WHAT THIS TASK INVOLVES:
Whenever "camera" appears in a line, please copy that line from the data.

DATA SECTION:

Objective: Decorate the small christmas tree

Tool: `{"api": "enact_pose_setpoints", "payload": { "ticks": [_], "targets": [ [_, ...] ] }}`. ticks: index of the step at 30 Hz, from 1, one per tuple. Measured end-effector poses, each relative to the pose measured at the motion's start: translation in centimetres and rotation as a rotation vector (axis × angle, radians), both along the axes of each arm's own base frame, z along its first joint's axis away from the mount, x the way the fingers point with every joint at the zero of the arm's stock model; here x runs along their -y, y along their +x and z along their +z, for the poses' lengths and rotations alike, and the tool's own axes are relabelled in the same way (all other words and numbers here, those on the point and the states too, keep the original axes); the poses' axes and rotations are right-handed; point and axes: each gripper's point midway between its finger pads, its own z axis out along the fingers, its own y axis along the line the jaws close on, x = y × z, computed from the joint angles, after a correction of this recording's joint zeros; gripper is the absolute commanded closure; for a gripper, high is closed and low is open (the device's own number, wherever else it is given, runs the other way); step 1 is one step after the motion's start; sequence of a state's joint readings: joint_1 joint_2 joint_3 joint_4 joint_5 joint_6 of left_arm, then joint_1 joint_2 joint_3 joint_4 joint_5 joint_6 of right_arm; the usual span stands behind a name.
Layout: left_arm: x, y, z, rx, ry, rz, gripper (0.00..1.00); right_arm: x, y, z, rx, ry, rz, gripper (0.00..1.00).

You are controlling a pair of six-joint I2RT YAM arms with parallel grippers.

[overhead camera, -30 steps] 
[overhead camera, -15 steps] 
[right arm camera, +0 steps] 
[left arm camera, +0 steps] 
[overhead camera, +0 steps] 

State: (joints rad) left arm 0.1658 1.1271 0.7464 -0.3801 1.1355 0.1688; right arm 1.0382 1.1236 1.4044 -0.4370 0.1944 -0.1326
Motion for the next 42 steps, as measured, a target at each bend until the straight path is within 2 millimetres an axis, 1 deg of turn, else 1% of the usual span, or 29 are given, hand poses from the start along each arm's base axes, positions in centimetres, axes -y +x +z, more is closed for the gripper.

ANSWER SPACE:
[overhead camera, -30 steps] 
[overhead camera, -15 steps] 
[right arm camera, +0 steps] 
[left arm camera, +0 steps] 
[overhead camera, +0 steps] 

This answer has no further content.